David Safavian, former head of the Office of Federal Procurement Policy at the Office of Management and Budget, was indicted on charges of obstructing proceedings at the General Services Administration and the Senate and making false statements, the Justice Department announced Wednesday.
The charges focus on Safavian's behavior while he was chief of staff at GSA from May 2002 to January 2004. He allegedly made false statements to a GSA investigator and ethics officer about his relationship with lobbyist Jack Abramoff, whom the indictment did not explicitly name. Abramoff is currently facing his own grand jury investigations.
Safavian went on a golf trip to Scotland with Abramoff in August 2002 while allegedly helping the lobbyist pursue business deals with the GSA, including an attempt to develop the Old Post Office in Washington, which GSA manages.

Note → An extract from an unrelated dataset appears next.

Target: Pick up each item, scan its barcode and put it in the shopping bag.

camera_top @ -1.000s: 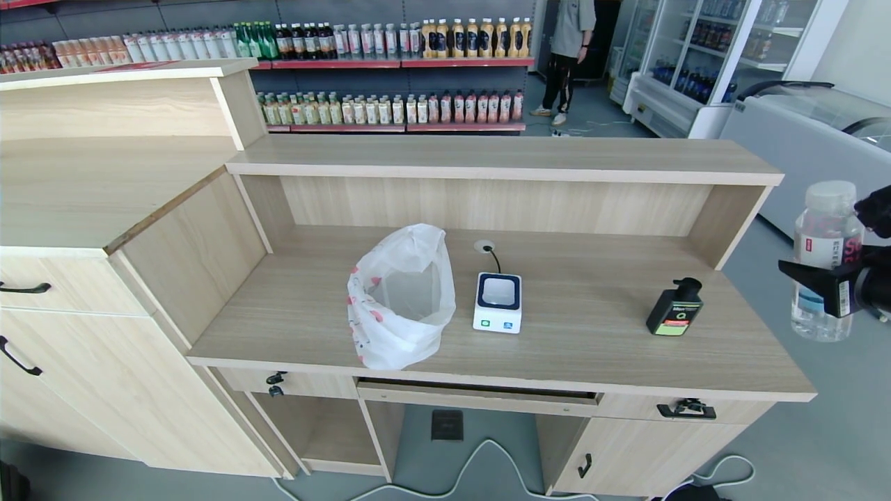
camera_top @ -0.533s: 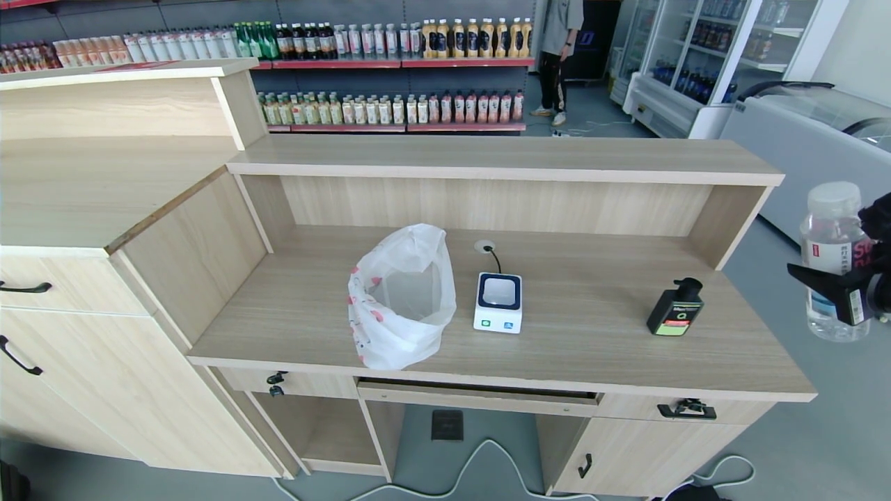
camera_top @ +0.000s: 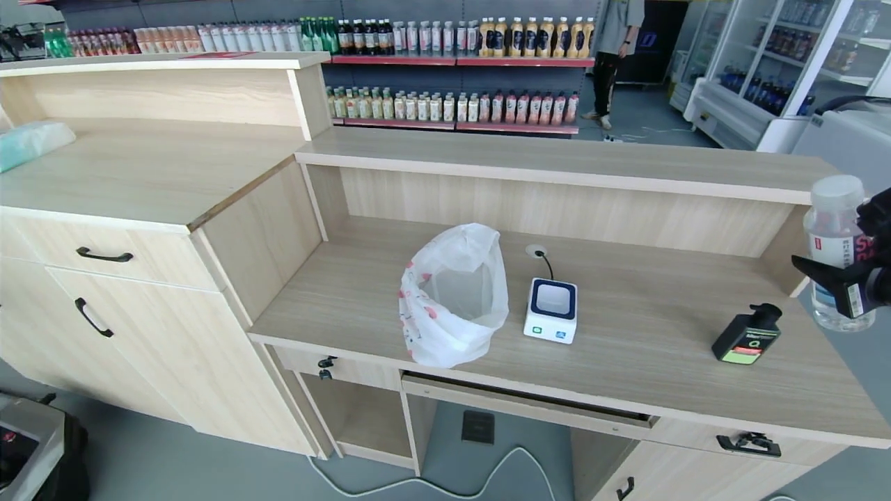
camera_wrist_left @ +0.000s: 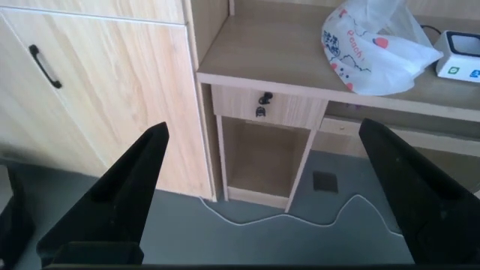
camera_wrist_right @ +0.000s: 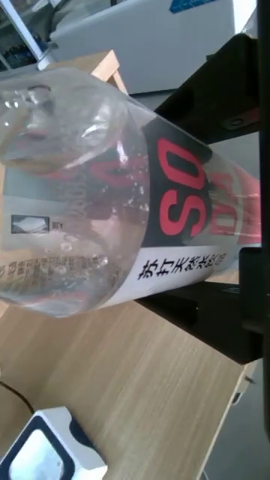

According to the indictment, Safavian shared internal GSA communications regarding its plans to lease the Old Post Office, a historic building, and communicated with Abramoff through a private e-mail account.
In an e-mail to a GSA ethics officer about his planned trip, Safavian wrote that Abramoff was "a lawyer and lobbyist, but one that has no business before GSA (he does all his work on Capitol Hill)." Based on that information, the ethics officer gave Safavian permission to go to Scotland. According to the indictment, the trip cost around $130,000 for nine people.
In March 2003, an anonymous tipster called GSA's inspector general's office about Safavian's trip, which prompted the office to open an investigation. During an interview for the investigation, Safavian repeated that Abramoff "had no business with GSA," the indictment stated.
The head of GSA at the time, Stephen A. Perry, announced his resignation Monday.
The indictment also alleges that Safavian made similar false statements to the Senate Committee on Indian Affairs in February 2005, when the committee was investigating Abramoff's actions in relation to Native American groups and asked Safavian about the golf trip.
Shortly after Justice announced Safavian's indictment his lawyer, Barbara "Biz" Van Gelder, released a statement that said her client will plead not guilty. "This is not a case of guilty as charged. Rather it is an attempt to prove guilt by association," she said. Van Gelder suggested that Safavian was indicted because of his connection to Abramoff and the indictment allows the government "to delay cross-examination of its witnesses or the burden of producing actual evidence of Mr. Safavian's statements."
Van Gelder added that indictments often include information that is later dismissed, and the government will not be able to prove the allegations.
"We note, not without irony, that many of the statements the government relies on to support its charges against Mr. Safavian are statements made by the same Mr. Abramoff. How can he be a scoundrel to the government in so many other cases and its star witness in this one?" she said.
If Safavian is convicted, he faces up to 25 years in jail, three years of supervised release and a $250,000 fine, according to Justice.
Safavian was arrested Sept. 19 and released on personal recognizance.